AIM OF THE EXERCISE ->
Without the images, write out the entries word for word.

(Saved entries)

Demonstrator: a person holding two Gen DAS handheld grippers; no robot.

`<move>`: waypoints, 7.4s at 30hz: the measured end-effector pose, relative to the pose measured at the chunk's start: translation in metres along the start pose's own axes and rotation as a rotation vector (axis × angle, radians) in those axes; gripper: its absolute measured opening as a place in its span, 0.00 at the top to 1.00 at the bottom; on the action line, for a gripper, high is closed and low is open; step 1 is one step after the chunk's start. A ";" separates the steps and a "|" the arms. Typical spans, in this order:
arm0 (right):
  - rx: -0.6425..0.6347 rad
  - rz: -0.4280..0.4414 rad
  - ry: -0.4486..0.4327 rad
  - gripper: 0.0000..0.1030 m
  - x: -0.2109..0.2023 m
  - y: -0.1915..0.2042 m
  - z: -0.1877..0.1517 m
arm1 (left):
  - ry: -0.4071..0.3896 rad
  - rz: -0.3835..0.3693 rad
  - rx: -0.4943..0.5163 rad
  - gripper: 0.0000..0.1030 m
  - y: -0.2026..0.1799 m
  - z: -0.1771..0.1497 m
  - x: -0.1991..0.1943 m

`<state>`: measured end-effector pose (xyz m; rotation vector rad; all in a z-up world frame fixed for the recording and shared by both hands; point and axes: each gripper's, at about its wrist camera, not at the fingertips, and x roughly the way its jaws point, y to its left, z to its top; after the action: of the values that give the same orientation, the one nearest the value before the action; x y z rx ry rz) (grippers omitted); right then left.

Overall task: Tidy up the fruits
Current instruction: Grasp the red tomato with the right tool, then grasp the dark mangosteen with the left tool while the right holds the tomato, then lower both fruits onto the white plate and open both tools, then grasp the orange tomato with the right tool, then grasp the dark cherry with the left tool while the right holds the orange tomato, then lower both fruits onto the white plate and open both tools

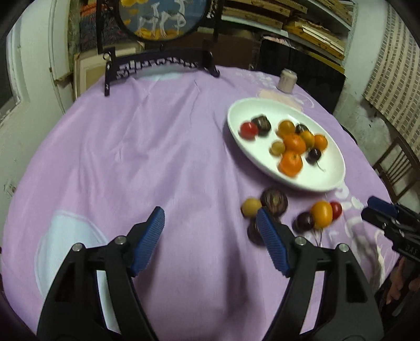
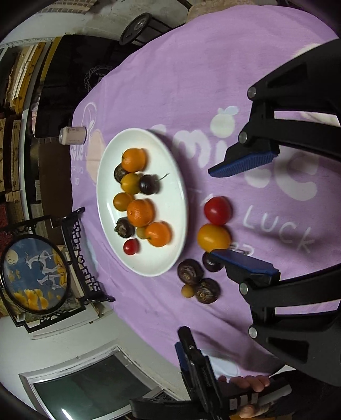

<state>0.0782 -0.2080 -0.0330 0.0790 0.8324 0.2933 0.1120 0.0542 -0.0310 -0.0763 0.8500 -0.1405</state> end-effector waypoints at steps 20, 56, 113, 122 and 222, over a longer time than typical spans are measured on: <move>-0.095 -0.085 0.102 0.44 0.066 0.002 -0.009 | 0.115 -0.085 0.105 0.28 -0.041 -0.032 0.021; 0.031 0.071 0.072 0.69 0.022 -0.004 -0.017 | 0.063 -0.099 0.067 0.60 -0.036 -0.037 0.005; -0.051 -0.034 -0.019 0.46 0.033 -0.006 0.079 | -0.043 -0.180 0.042 0.11 -0.082 0.108 0.033; -0.046 -0.010 0.034 0.35 0.005 0.007 0.012 | -0.072 -0.103 0.042 0.10 -0.044 0.037 -0.010; 0.023 -0.018 -0.043 0.41 0.065 -0.042 0.096 | 0.012 -0.081 0.100 0.27 -0.090 0.133 0.061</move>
<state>0.2003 -0.2252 -0.0226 0.0989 0.7937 0.2647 0.2436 -0.0424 0.0225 -0.0166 0.8513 -0.2596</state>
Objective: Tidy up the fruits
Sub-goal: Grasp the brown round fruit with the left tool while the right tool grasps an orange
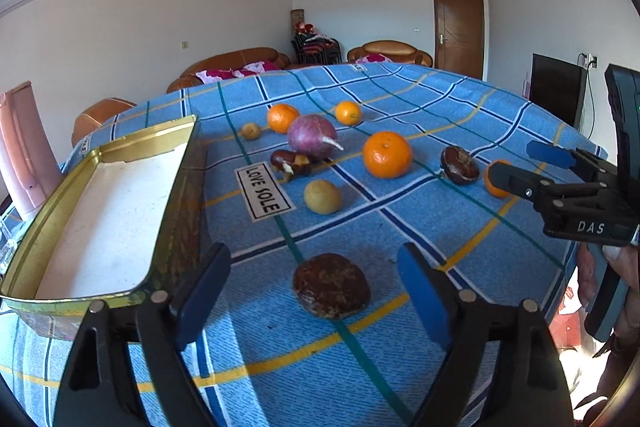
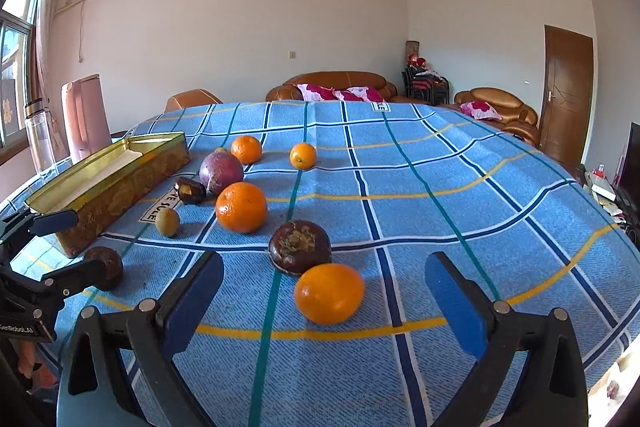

COMPLETED EXERCISE ->
Demonstrator: a person holding two Gen DAS handheld grippers; no robot.

`<move>`: waypoints, 7.4s at 30hz: the measured end-effector pose, relative to the pose measured at the chunk's start: translation in metres along the start pose's own axes and rotation as a rotation vector (axis × angle, radians) in those axes; gripper: its absolute measured opening as a place in its span, 0.00 at the top to 1.00 at the bottom; on the action line, for a gripper, high is closed and low is open; step 1 is one step after the chunk's start. A ";" separates the steps and a "|" the arms. Typical spans, in this order:
arm0 (right):
  - rx: -0.6425..0.6347 rad
  - rz: -0.4280..0.4414 rad
  - ry: -0.4486..0.4327 rad
  - gripper: 0.0000..0.1030 m
  - x: -0.2109..0.2023 m
  - y: -0.1915..0.2042 m
  - z: -0.1877..0.1517 m
arm1 (left):
  - ry: -0.4071..0.3896 rad
  - rz: -0.3835..0.3693 rad
  - rx: -0.4943..0.5163 rad
  - gripper: 0.0000..0.1030 m
  - y: -0.2026..0.1799 m
  - z: -0.1771..0.1497 m
  - x: -0.1991..0.1943 m

`<state>`: measured end-effector pose (xyz m; rotation vector rad; all in a z-up world frame fixed for the recording and shared by both hands; point and axes: each gripper's, at about its wrist camera, not at the fingertips, and x roughly the way its jaws point, y to its left, z to its top; after the action: of the values that give the same orientation, the one nearest the value before the action; x y z rx ry rz) (grippers omitted); right then left.

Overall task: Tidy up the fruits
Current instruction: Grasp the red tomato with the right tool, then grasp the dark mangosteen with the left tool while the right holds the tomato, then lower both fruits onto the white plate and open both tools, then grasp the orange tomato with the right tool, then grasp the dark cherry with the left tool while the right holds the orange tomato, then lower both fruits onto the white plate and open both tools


<state>0.0782 -0.2080 -0.0330 0.0790 0.8324 0.2933 0.1120 0.0542 -0.0310 -0.0763 0.8500 -0.1405</state> end-effector waypoints at steps 20, 56, 113, 122 and 222, over a longer time than typical spans are measured on: <move>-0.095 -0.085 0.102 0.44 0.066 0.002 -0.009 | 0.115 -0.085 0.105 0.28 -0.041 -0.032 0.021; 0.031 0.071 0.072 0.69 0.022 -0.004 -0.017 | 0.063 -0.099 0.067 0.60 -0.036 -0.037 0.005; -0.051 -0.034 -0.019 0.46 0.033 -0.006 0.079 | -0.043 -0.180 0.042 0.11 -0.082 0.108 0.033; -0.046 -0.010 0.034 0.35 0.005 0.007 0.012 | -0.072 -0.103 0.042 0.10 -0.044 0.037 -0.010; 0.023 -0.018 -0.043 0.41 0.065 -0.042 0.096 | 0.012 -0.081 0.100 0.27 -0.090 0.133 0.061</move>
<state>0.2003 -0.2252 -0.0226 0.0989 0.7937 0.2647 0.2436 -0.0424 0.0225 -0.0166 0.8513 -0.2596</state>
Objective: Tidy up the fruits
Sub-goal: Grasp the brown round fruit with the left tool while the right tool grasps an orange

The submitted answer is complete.